This is interesting….

Suit Challenges N.Y. Prohibition of Non-Lawyer Firm Ownership

Lawsuits filed by Jacoby & Meyers challenging state prohibitions on nonlawyers owning interests in law firms have added fuel to the debate over how to protect the interests of clients should American law firms ever be allowed to accept outside investment.

In virtually identical lawsuits filed Wednesday in New York, Connecticut and New Jersey, Jacoby & Meyers casts its challenge as client-friendly, claiming the ban on nonlawyer investment denies firms the ability to raise outside capital, denying most lawyers “a critical source of funding” that “dramatically impedes access to legal services for those otherwise unable to afford them.”

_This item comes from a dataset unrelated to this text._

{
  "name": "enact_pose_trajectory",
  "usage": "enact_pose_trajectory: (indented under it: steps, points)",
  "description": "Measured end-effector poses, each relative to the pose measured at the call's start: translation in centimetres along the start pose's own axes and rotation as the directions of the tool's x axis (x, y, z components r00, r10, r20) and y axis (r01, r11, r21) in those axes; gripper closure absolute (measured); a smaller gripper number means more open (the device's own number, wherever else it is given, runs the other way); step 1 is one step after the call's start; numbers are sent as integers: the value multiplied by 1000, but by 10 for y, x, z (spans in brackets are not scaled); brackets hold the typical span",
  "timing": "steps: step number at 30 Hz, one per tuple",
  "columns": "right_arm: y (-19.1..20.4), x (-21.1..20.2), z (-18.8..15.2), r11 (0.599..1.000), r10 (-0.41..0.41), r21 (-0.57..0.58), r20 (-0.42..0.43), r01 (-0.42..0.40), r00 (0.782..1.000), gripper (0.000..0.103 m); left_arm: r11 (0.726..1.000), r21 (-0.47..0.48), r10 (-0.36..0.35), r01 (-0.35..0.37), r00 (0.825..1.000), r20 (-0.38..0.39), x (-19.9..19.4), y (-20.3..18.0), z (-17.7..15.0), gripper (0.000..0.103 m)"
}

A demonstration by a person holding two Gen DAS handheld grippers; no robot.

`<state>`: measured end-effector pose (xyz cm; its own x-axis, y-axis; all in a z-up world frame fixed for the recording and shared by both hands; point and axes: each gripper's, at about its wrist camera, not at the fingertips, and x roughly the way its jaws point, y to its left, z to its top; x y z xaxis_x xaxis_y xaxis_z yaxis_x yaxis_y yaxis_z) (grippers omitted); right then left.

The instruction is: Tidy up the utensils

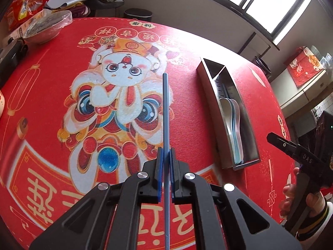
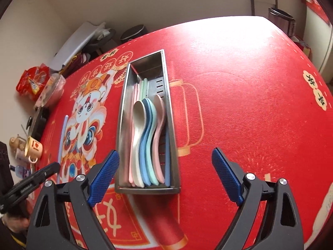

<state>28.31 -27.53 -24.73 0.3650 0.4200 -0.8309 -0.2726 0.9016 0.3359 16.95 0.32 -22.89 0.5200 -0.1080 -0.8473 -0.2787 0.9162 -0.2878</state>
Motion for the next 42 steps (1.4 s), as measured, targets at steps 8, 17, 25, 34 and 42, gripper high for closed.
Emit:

Jacoby & Meyers’ legal argument is based on the Commerce Clause and several other provisions of the U.S. Constitution. For example, the complaint in New York claims that small law firms are unable to compete because of the “out-of-date” restriction in Rule 5.4 of the New York Rules of Professional Conduct that governs the independence of law firms and the sharing of fees with non-lawyers. A similar provision exists in Connecticut, New Jersey and most other jurisdictions. The firm says that abolishing the rule would level the playing field because small firms do not have the same access to capital that Wall Street firms have to improve technology and infrastructure, expand offices and hire personnel.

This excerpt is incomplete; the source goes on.